Work order: Every entry in the data is to be written out exactly; no picture belongs in the copy.

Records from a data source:
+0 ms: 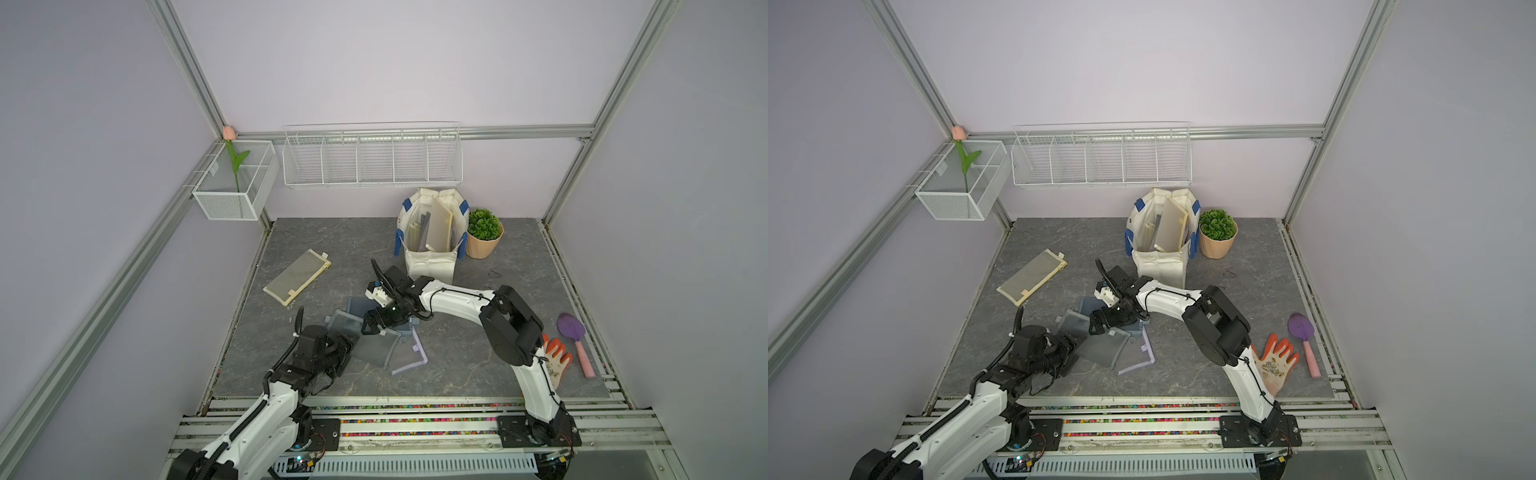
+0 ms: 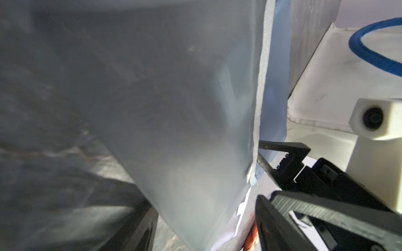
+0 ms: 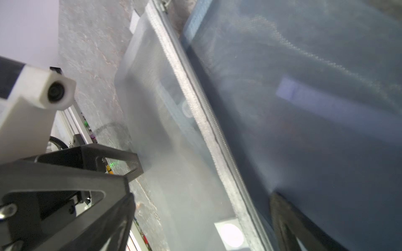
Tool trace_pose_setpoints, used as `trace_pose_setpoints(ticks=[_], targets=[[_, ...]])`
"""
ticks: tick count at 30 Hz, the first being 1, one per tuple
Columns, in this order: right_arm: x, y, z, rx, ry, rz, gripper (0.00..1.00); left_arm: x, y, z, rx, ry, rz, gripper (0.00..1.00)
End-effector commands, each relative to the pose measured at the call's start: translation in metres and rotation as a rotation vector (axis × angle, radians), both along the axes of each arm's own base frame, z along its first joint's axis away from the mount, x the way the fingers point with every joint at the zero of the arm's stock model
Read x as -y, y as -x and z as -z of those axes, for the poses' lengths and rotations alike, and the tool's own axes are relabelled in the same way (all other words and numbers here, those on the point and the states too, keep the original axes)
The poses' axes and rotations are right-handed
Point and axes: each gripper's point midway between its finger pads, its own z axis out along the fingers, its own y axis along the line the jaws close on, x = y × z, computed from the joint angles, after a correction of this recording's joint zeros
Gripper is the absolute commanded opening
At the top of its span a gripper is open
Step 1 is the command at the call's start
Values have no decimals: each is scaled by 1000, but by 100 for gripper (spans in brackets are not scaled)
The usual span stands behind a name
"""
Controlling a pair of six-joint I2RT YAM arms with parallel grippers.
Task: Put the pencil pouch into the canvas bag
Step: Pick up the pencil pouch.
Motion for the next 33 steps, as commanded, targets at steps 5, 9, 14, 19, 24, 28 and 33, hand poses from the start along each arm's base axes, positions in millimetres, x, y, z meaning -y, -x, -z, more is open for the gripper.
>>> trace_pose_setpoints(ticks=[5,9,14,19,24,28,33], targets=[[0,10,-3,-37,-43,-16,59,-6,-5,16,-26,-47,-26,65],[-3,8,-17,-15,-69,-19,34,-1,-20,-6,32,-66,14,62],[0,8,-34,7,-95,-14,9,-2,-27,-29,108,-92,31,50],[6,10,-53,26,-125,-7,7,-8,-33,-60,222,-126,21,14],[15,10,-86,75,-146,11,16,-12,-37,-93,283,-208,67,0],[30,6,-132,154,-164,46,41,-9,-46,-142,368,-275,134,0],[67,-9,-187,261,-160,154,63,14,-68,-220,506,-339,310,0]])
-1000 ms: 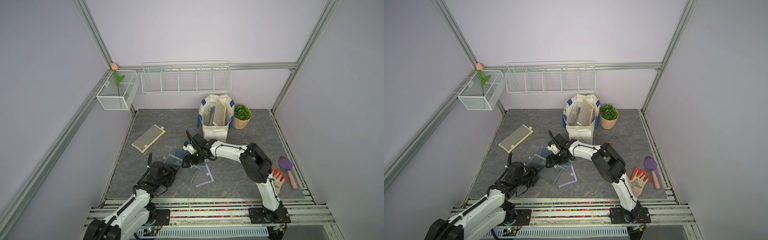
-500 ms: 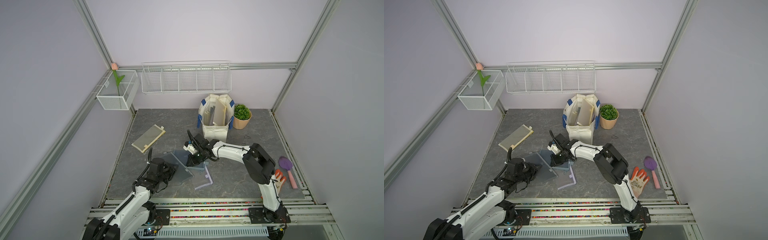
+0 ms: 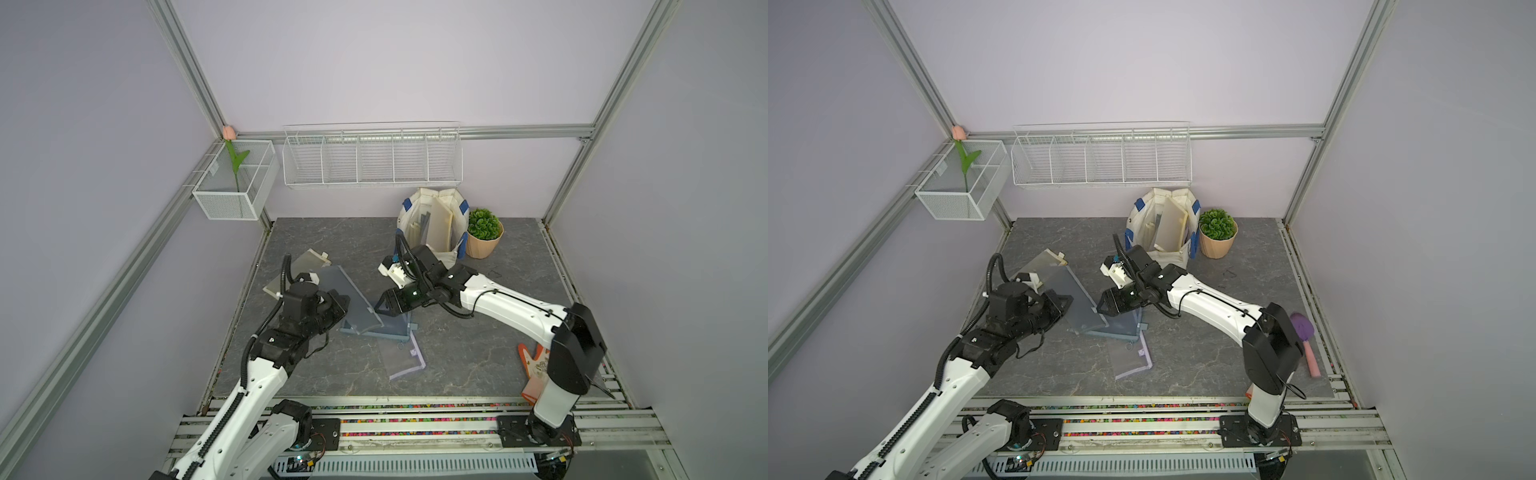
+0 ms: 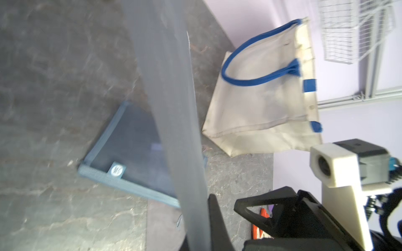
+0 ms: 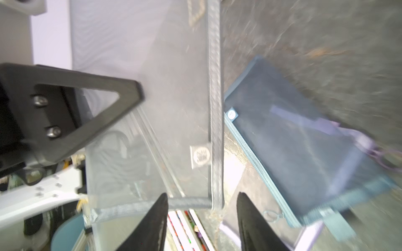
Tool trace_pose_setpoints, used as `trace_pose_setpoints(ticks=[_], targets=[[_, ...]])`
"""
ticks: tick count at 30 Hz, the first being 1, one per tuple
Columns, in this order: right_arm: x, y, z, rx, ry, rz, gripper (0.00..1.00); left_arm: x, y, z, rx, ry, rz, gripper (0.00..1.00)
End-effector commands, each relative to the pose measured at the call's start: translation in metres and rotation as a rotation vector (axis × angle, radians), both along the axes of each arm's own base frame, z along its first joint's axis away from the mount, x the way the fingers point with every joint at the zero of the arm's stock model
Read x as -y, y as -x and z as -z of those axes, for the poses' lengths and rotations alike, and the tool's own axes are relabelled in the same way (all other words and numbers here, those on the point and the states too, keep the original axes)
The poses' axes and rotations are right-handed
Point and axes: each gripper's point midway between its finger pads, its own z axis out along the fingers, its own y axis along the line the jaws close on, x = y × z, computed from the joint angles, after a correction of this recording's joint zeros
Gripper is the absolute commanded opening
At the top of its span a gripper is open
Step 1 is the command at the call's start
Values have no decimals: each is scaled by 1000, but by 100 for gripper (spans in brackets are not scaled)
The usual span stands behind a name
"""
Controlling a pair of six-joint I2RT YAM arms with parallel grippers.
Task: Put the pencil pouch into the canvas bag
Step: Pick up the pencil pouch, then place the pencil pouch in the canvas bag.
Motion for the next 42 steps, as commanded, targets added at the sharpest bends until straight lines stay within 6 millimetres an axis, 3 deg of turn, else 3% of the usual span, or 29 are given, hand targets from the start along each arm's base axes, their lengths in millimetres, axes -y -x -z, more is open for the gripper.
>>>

The completed task:
+0 ms: 
+0 ms: 
+0 ms: 
Tool trace_pose_setpoints, used as `trace_pose_setpoints(ticks=[_], targets=[[_, ...]])`
"""
ticks: tick count at 30 Hz, the first being 1, one per tuple
Columns, in this order: right_arm: x, y, z, rx, ry, rz, gripper (0.00..1.00); left_arm: x, y, z, rx, ry, rz, gripper (0.00..1.00)
End-effector commands, each relative to the pose measured at the call's start: translation in metres and rotation as a rotation vector (axis × angle, radians), both along the axes of each arm's own base frame, z along its first joint's axis away from the mount, x the way the fingers point with every joint at the zero of the arm's stock model
Read x as -y, y as -x and z as -z of those axes, for the poses' lengths and rotations alike, and the tool's own axes are relabelled in the same way (all other words and numbers here, those on the point and the states too, keep the original axes)
The poses' axes and rotations are right-handed
Point and axes: each gripper's point midway between its finger pads, its own z axis out along the fingers, its own y axis along the line the jaws close on, x = y × z, computed from the joint angles, after a correction of this recording's joint zeros
Gripper is the absolute commanded opening
At the top of its span a gripper is open
Step 1 is the command at the call's start
Values have no decimals: each is scaled by 1000, but by 100 for gripper (spans in brackets are not scaled)
The usual span stands behind a name
"""
Controlling a pair of six-joint I2RT YAM arms with parallel grippers.
Task: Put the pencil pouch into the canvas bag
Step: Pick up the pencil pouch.
Motion for the next 33 steps, as commanded, targets at steps 5, 9, 14, 19, 24, 28 and 33, hand poses from the start along each arm's base axes, positions in millimetres, x, y, z meaning -y, -x, -z, more is open for the gripper.
>>> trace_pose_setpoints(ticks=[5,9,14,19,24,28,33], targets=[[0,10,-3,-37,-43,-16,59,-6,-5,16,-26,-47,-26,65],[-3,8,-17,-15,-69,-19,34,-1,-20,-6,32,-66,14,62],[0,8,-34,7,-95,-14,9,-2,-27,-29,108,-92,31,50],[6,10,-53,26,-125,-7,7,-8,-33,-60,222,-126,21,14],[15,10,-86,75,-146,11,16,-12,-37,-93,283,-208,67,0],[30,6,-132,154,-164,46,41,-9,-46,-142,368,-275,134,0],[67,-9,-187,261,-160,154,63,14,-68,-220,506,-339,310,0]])
-1000 ms: 
-500 ms: 
+0 ms: 
+0 ms: 
+0 ms: 
Tool trace_pose_setpoints, used as `trace_pose_setpoints(ticks=[_], targets=[[_, ...]])`
"""
ticks: tick count at 30 Hz, the first being 1, one per tuple
Columns, in this order: right_arm: x, y, z, rx, ry, rz, gripper (0.00..1.00); left_arm: x, y, z, rx, ry, rz, gripper (0.00..1.00)
End-effector commands, each relative to the pose measured at the call's start: translation in metres and rotation as a rotation vector (axis × angle, radians), both along the axes of each arm's own base frame, z along its first joint's axis away from the mount, x the way the fingers point with every joint at the zero of the arm's stock model
Read x as -y, y as -x and z as -z of those axes, for the poses' lengths and rotations alike, and the tool's own axes are relabelled in the same way (all other words and numbers here, those on the point and the states too, keep the original axes)
The poses' axes and rotations are right-handed
Point and axes: each gripper's point midway between its finger pads, its own z axis out along the fingers, its own y axis along the line the jaws close on, x = y × z, computed from the joint angles, after a correction of this recording's joint zeros
Gripper is the absolute commanded opening
At the top of its span a gripper is open
Step 1 is the command at the call's start
Values have no decimals: each is scaled by 1000, but by 100 for gripper (spans in brackets are not scaled)
The usual span stands behind a name
"""
Controlling a pair of six-joint I2RT YAM arms with parallel grippers.
Task: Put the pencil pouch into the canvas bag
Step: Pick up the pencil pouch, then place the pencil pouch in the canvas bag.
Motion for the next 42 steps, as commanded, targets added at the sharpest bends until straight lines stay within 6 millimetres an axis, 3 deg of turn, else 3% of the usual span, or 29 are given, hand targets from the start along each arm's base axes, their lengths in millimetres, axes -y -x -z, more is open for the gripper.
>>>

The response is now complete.